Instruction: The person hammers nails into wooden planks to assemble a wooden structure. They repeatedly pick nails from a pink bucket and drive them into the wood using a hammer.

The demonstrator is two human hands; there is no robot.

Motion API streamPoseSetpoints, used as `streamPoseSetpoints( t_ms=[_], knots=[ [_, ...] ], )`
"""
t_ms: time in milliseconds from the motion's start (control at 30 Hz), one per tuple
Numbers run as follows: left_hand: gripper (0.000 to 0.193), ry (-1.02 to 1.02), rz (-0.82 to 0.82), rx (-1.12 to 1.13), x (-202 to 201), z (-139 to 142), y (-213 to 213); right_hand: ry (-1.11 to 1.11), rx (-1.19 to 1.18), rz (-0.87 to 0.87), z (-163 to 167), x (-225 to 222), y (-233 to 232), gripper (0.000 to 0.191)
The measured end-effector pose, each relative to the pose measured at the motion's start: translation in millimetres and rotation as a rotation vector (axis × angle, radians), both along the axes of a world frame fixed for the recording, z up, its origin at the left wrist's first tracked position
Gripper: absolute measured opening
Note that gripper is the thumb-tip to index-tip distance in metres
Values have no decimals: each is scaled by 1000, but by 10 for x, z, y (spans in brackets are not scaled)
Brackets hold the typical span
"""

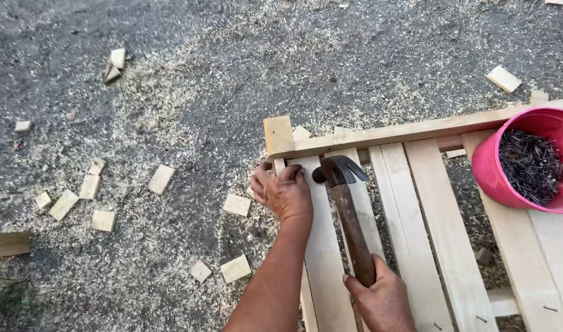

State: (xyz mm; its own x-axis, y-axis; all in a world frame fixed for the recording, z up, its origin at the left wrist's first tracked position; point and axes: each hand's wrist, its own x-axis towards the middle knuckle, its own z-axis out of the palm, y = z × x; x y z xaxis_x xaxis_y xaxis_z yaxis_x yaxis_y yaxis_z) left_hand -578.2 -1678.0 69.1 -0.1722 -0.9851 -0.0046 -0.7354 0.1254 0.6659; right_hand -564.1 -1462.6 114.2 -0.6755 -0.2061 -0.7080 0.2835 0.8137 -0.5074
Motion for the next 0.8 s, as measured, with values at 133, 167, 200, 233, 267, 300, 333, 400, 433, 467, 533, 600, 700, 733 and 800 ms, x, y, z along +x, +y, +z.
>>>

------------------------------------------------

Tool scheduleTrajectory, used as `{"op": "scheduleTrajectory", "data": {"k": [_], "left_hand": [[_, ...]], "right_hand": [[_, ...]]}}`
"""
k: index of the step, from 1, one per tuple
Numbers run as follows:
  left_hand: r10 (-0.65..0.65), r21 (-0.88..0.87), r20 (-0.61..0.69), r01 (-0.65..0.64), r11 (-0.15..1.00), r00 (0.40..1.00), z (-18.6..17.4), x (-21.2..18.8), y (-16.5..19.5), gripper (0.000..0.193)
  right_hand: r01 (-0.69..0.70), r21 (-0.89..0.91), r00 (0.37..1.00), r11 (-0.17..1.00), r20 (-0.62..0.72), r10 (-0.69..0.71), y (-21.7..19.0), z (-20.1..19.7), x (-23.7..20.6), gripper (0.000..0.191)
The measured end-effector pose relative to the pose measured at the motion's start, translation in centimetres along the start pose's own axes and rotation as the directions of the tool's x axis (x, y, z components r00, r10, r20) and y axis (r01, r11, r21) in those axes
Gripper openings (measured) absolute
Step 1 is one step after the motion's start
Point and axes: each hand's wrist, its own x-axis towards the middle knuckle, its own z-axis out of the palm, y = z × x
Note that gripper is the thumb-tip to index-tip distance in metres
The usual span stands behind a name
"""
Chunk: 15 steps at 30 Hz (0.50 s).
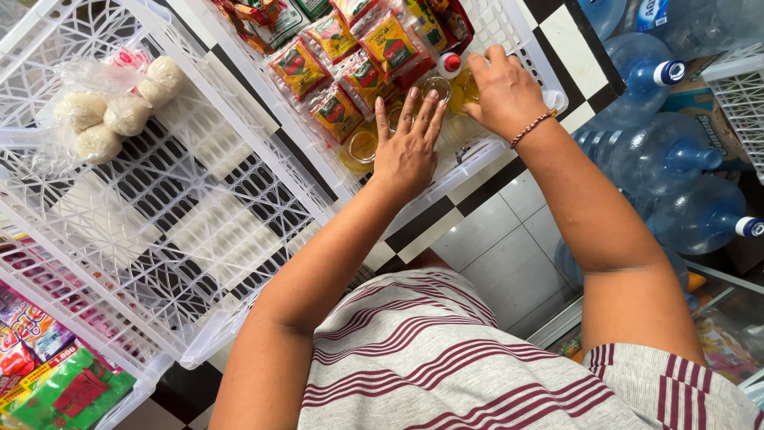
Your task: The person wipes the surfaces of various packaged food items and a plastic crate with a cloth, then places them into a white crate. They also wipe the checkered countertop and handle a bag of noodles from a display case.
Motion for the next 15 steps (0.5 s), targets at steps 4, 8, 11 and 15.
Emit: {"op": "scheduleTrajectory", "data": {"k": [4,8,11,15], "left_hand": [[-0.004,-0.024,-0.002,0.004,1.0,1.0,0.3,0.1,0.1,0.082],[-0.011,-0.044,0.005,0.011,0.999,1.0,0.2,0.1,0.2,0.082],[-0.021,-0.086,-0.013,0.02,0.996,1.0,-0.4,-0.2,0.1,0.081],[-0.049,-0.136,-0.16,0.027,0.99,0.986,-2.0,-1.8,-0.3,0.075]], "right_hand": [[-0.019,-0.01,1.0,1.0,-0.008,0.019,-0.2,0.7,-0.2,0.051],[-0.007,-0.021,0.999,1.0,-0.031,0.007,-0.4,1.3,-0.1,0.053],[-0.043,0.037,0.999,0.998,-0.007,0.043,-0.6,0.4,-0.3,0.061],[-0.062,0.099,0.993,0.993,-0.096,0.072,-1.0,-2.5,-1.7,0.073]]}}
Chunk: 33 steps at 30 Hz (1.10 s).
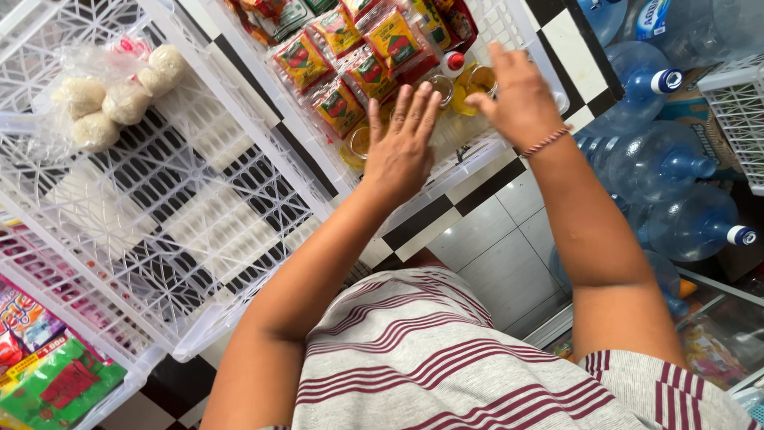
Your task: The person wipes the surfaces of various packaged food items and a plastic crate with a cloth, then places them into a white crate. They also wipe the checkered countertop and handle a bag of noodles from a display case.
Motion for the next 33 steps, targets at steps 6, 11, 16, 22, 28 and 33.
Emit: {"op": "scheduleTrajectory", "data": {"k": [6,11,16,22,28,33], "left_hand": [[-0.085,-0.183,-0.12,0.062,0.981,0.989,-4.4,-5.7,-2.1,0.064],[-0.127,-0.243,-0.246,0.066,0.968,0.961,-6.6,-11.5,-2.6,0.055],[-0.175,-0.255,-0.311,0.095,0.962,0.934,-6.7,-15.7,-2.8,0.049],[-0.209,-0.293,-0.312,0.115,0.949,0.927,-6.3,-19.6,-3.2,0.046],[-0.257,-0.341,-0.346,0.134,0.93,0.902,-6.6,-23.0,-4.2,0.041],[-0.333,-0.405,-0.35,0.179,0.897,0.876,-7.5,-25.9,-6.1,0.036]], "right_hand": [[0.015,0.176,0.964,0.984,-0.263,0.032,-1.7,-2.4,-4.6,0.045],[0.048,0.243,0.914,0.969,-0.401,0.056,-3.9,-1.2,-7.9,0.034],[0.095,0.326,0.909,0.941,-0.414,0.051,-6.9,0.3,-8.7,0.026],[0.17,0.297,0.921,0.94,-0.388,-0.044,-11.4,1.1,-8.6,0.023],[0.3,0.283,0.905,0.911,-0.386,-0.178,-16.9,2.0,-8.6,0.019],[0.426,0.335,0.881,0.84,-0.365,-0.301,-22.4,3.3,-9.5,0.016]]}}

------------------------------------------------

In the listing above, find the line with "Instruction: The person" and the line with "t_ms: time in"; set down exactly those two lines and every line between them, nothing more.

Instruction: The person hammers nails into wooden planks to assemble a wooden structure. They repeatedly pick nails from a pink bucket and drive them into the wood using a hammer.

The demonstrator is two human hands; there is no robot.

Motion API streamPoseSetpoints, used as `streamPoseSetpoints( t_ms=[_], knots=[ [_, ...] ], )`
"""
t_ms: time in milliseconds from the motion's start (control at 30 Hz), one per tuple

This concludes the output for the exercise.